Two Security Architectures, One Region: Why the India–UAE–Israel Axis Matters
West Asia is once again reorganising itself along hard security lines. Beneath the rhetoric of neutrality and non-alignment, two distinct defence architectures are emerging, each built on sharply different worldviews. At the heart of one stands the growing strategic alignment between India, the United Arab Emirates, and Israel reinforced by the brief but significant visit of Mohamed bin Zayed to New Delhi. Opposite it is a looser but ideologically coherent bloc centred on Pakistan and Saudi Arabia, with the potential inclusion of Turkey and Egypt.
This is not a return to Cold War binaries. It is something more fluid, more transactional, and in many ways more dangerous.
A pact rooted in capability, not ideology
The India–UAE defence partnership reflects a sober reading of today’s security environment. It is built around concrete cooperation: joint military exercises, defence industrial collaboration, maritime security in the Arabian Sea, intelligence sharing, and emerging domains such as cyber and space. Unlike older Arab defence arrangements that relied on symbolic guarantees, this partnership is grounded in capability and interoperability.
For India, the UAE is not merely an energy partner or a commercial hub. It is a frontline state in the security of the Indian Ocean and the Gulf, a region through which India’s trade, diaspora, and energy lifelines pass. For Abu Dhabi, India offers scale, technology, and strategic depth, without the ideological baggage that often accompanies Western security frameworks.
The Israel connection is structural, not incidental
What gives this axis its strategic weight is Israel. The India–UAE defence relationship cannot be understood in isolation from the deepening trilateral convergence with Jerusalem and the former I2U2 post Abraham accords grouping.
India and Israel already share one of the world’s most robust defence technology relationships, spanning missiles, drones, air defence, electronic warfare, and intelligence systems. The UAE’s normalisation with Israel transformed that bilateral relationship into a regional force multiplier.

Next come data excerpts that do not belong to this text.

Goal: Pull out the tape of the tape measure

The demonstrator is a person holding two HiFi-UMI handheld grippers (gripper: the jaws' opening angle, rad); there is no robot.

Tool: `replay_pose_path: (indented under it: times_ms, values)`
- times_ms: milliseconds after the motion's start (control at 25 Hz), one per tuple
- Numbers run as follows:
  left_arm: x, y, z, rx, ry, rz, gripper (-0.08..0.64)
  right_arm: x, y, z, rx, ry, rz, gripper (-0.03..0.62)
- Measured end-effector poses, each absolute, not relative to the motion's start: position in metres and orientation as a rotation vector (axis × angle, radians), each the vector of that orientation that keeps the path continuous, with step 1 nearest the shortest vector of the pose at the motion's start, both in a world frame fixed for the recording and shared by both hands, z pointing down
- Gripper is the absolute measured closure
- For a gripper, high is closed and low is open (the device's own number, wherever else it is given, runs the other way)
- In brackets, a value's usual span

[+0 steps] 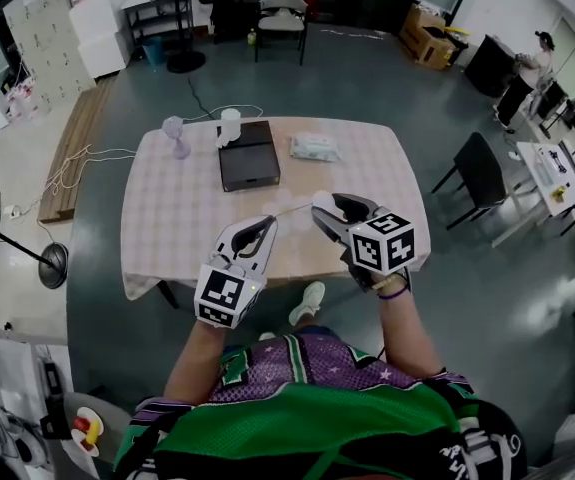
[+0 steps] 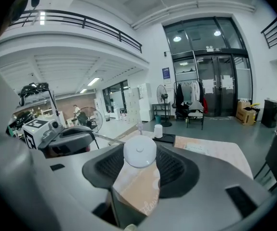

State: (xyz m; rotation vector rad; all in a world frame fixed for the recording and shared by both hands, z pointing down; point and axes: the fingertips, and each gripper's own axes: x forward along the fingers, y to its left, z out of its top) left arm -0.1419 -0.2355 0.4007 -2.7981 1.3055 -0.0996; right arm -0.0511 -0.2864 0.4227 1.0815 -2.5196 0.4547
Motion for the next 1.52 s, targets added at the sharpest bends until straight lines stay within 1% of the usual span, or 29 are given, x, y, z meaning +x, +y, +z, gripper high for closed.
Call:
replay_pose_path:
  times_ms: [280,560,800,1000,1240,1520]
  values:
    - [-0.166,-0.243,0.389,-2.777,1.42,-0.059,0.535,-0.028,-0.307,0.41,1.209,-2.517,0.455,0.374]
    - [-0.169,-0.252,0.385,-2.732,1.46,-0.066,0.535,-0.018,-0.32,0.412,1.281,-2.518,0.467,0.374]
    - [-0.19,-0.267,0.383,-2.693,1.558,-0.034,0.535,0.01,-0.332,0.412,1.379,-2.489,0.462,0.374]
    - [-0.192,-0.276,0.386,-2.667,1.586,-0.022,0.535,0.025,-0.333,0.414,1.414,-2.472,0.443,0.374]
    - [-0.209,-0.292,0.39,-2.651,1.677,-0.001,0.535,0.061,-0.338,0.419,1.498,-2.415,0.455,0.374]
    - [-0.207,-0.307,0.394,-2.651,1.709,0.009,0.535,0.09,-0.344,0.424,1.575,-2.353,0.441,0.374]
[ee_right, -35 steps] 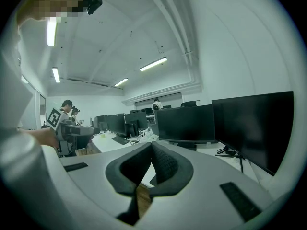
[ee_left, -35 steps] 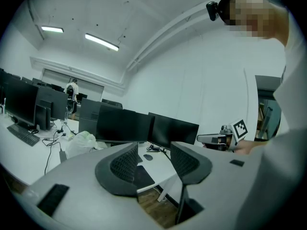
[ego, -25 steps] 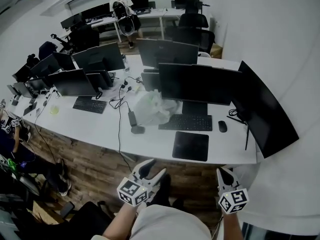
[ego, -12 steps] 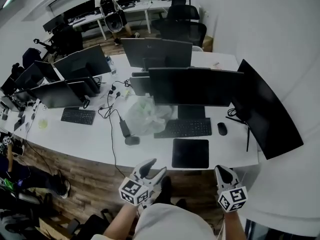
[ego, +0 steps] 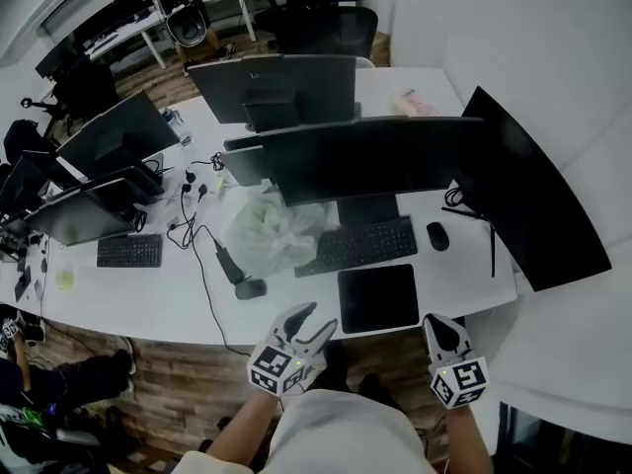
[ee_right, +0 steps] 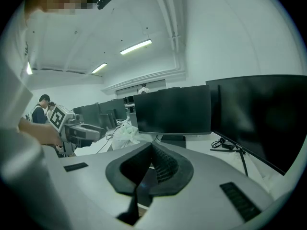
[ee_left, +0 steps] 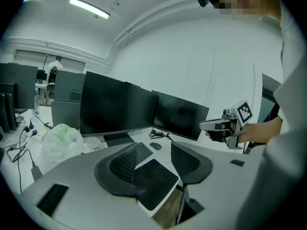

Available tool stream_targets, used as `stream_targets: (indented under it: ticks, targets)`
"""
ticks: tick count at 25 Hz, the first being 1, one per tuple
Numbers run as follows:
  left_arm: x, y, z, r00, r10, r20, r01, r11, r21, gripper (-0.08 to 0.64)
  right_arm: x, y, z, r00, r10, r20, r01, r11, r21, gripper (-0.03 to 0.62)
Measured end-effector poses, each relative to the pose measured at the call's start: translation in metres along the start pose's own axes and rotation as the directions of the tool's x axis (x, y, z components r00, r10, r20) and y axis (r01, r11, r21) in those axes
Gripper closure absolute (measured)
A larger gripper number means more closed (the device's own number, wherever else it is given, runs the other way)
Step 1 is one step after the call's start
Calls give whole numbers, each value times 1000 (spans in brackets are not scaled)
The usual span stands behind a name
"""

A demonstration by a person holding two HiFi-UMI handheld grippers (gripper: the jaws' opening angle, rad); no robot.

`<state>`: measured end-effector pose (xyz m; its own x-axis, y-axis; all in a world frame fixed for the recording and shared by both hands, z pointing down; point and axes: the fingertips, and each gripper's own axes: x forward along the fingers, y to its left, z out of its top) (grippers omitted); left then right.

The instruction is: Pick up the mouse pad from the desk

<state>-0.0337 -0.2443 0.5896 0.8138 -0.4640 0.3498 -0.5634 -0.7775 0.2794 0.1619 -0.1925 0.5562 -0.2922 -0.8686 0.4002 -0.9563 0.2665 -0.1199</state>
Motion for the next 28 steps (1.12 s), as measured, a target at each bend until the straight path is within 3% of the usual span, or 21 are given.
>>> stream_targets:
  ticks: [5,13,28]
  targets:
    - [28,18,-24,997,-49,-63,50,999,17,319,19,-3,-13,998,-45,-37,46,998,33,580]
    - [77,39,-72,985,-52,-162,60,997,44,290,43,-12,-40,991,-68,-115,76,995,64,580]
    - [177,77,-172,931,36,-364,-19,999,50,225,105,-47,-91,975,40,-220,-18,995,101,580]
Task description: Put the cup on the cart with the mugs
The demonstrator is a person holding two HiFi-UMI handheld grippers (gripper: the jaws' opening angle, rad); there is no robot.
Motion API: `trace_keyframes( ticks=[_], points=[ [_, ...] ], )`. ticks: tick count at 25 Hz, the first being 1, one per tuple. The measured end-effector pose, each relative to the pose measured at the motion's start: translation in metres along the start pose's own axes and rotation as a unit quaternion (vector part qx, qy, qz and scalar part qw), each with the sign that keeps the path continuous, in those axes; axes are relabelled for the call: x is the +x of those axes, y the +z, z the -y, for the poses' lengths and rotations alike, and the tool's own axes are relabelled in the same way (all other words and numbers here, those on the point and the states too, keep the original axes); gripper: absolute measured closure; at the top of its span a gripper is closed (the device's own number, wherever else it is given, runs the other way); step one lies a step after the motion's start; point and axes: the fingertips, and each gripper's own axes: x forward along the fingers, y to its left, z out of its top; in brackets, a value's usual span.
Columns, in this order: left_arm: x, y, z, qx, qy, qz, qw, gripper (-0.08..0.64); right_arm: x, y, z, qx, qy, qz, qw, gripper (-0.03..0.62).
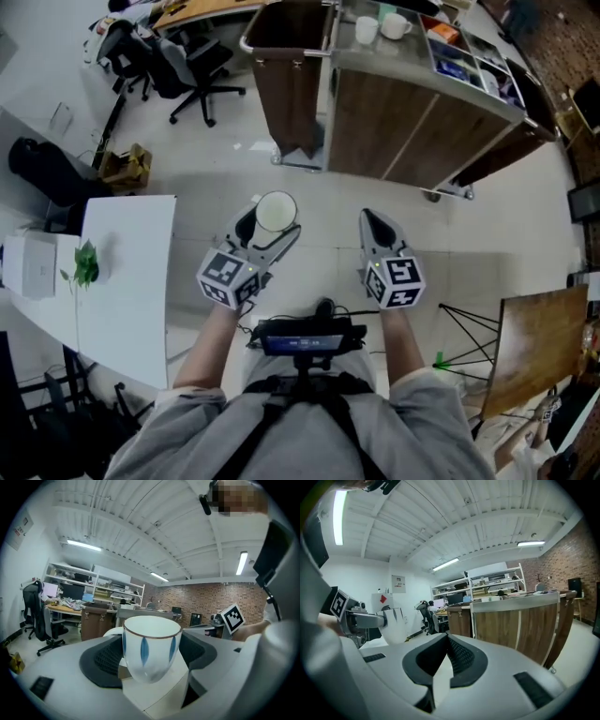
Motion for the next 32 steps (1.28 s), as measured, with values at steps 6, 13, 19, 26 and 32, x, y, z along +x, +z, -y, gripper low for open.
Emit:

This is not about public symbolism or photo-ops. It is about integrated security thinking. India, the UAE, and Israel face overlapping threats: state-sponsored militancy, drone and missile proliferation, maritime disruption, and the weaponisation of ideology by non-state actors. Their cooperation reflects a shared belief that deterrence, technological superiority, and intelligence fusion are the only sustainable answers.
For Israel, this alignment matters profoundly. It embeds Israel within a wider Asian–Middle Eastern security architecture, reducing its isolation and diluting the effectiveness of traditional pressure campaigns. For India, it brings Israeli innovation into a Gulf security framework that directly affects Indian interests. For the UAE, it anchors national security in partners that prioritise stability over revolutionary ambition.
The counter-bloc and its contradictions
The emerging Pakistan–Saudi defence understanding operates on a different logic. It is less about integrated capability and more about political signalling and regime security. Pakistan offers trained manpower, nuclear deterrence by association, and ideological credibility in parts of the Muslim world. Saudi Arabia provides financing, legitimacy, and strategic geography.
The possible inclusion of Turkey and Egypt would give this bloc demographic mass and military scale, but also introduce deep contradictions. The unifier, Sunni Islam, is paradoxically the divider. Turkey’s neo-Ottoman ambitions, Pakistan’s internal instability, Saudi Arabia’s cautious pragmatism and custody of the two holy mosques, and Egypt’s regime-centric security priorities do not naturally align. What binds them is not a shared operational doctrine, but a convergence of anxieties: fear of Iran, discomfort with Israel’s regional integration, unease with India’s growing footprint in West Asia, thirst for power in the Red Sea, fear of extremist Islam and finally the (secret) will of being the undisputed leader of the ummah.
Two camps in a fluid world
In a world where alliances are no longer permanent and interests shift rapidly, West Asia is crystallising around two camps not defined by religion or geography, but by governance models and threat perception.
On one side is a pragmatic axis that favours economic integration, technological edge, and hard deterrence against non-state threats. On the other is a more traditional bloc that leans on identity politics, manpower, and strategic ambiguity.
For Israel, the implications are clear. The India–UAE–Israel alignment does not replace existing partnerships with the United States or Europe. It complements them, creating redundancy and resilience in a volatile region. It also signals that Israel’s future in West Asia is increasingly tied to Asia’s rise, not solely to Western power.
This is not about choosing sides for the sake of rivalry. It is about recognising that security vacuums do not remain empty. In today’s West Asia, power is reorganising itself around those willing to invest in stability, deterrence, and cooperation. The rest may soon find themselves reacting rather than shaping the region’s future.